I haven’t googled examples of such records anywhere. Could you describe it in more detail?
You can Google the use of sysctl and static routing if you need to, but the logic is simple.
By default, when you add a route using the command line, it’s not persistent across reboots.
So, the solution is to simply execute the command on every boot automatically, and this is what happens when the command is in your /etc/sysctl.conf
Unfortunately I have no opportunity to make it, I have no access to it. I fully agree with you that it would be much easier and more correct.
I may be wrong, but as far as I know sysctl.conf has its own specific syntax and is not a startup script. Arbitrary entries in it can lead to errors like: “sysctl: /etc/sysctl.conf: invalid syntax, continuing”. From sysctl.conf manual:
sysctl.conf is a simple file containing sysctl values to be read in and set by sysctl. The
syntax is simply as follows:
token = value
Note that blank lines are ignored, and whitespace before and after a token or value is ignored,
although a value can contain whitespace within. Lines which begin with a # or ; are considered
comments and ignored.
# sysctl.conf sample
kernel.domainname = example.com
; this one has a space which will be written to the sysctl!

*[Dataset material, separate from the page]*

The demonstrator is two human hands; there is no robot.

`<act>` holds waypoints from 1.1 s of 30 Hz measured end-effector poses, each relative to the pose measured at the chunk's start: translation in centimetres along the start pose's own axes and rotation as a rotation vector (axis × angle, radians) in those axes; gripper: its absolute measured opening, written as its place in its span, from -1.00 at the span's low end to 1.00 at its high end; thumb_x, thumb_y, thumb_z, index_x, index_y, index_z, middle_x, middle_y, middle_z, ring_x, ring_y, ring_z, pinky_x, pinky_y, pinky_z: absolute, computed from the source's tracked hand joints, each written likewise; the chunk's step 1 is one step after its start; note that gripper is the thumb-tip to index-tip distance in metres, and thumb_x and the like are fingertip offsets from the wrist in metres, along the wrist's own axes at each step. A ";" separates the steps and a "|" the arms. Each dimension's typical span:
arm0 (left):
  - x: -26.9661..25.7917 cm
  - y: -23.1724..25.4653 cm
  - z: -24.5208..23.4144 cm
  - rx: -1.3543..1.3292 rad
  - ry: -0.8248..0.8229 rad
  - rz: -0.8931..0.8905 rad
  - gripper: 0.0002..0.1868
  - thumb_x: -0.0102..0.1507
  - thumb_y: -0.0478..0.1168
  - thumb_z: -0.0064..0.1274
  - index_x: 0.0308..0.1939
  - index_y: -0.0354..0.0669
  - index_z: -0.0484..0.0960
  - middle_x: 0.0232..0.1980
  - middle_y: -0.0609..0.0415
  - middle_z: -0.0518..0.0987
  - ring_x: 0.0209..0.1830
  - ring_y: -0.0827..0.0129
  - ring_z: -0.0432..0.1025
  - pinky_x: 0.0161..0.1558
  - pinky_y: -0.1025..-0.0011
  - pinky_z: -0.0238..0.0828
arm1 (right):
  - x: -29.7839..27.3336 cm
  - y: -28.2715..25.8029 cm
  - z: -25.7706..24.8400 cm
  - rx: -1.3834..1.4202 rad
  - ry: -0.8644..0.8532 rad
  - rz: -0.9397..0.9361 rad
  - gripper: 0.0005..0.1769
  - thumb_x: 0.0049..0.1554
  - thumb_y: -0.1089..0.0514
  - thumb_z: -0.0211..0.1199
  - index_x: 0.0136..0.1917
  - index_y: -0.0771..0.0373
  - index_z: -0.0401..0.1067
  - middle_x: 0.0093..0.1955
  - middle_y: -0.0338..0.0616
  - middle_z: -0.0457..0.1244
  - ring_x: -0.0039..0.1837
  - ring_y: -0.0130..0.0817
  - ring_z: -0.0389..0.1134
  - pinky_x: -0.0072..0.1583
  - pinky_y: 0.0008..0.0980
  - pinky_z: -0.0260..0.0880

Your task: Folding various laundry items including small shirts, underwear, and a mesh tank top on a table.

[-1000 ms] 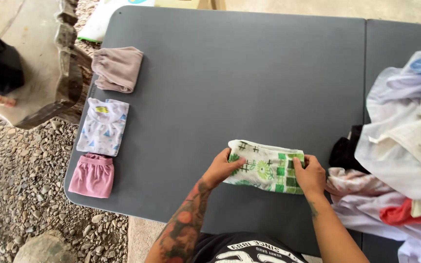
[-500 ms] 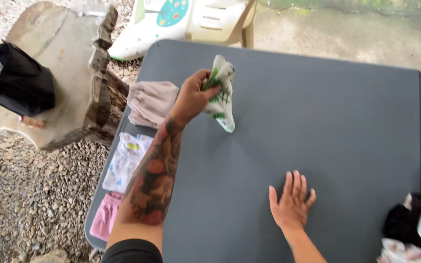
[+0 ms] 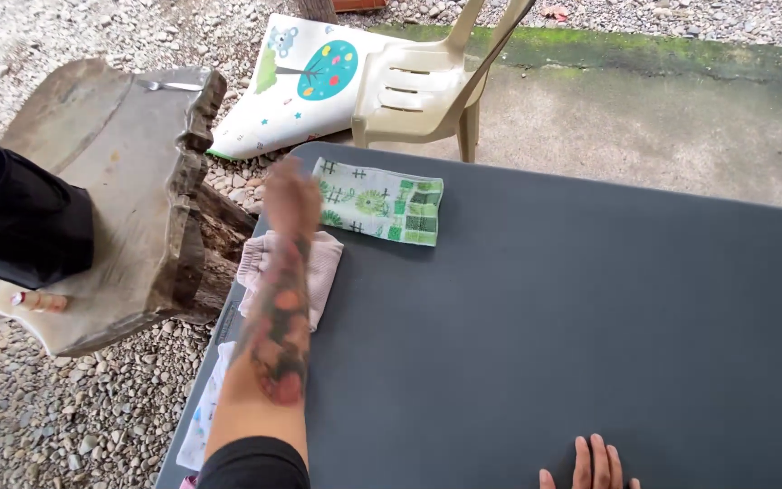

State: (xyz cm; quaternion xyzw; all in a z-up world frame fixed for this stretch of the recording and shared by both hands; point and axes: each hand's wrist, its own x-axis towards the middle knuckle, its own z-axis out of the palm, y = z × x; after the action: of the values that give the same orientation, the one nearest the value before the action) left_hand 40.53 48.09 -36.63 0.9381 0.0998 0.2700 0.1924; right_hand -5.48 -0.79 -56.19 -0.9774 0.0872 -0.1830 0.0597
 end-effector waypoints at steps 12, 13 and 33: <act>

kernel.modprobe = /sbin/mod probe
Are you sure that I can add the “route add …” command to this file?
Is it the remote host that needs to access 192.168.1.0/24 and 192.168.2.0/24 subnets? I assume that it is the firewall router that routes these? If so, suitable routes added to the VPN router could be used to reach these. I’ve done similar with a Mikrotik router (configured as an OpenVPN server) connected behind a firewall. Sorry if I don’t have the correct interpretation here.
Ok, thanks for the further clarification. Can you make it work if you use a statically assigned configuration instead of using DHCP? (I was just wondering about the alleged wicked bug referenced by arvidjaar.)
Yes, I did this experiment. In this case, the problem is gone - the routes were added automatically from /etc/sysconfig/network/ifroute-eth0. And no errors in system log.
Thanks for the idea with systemd unit, I will be try to use this!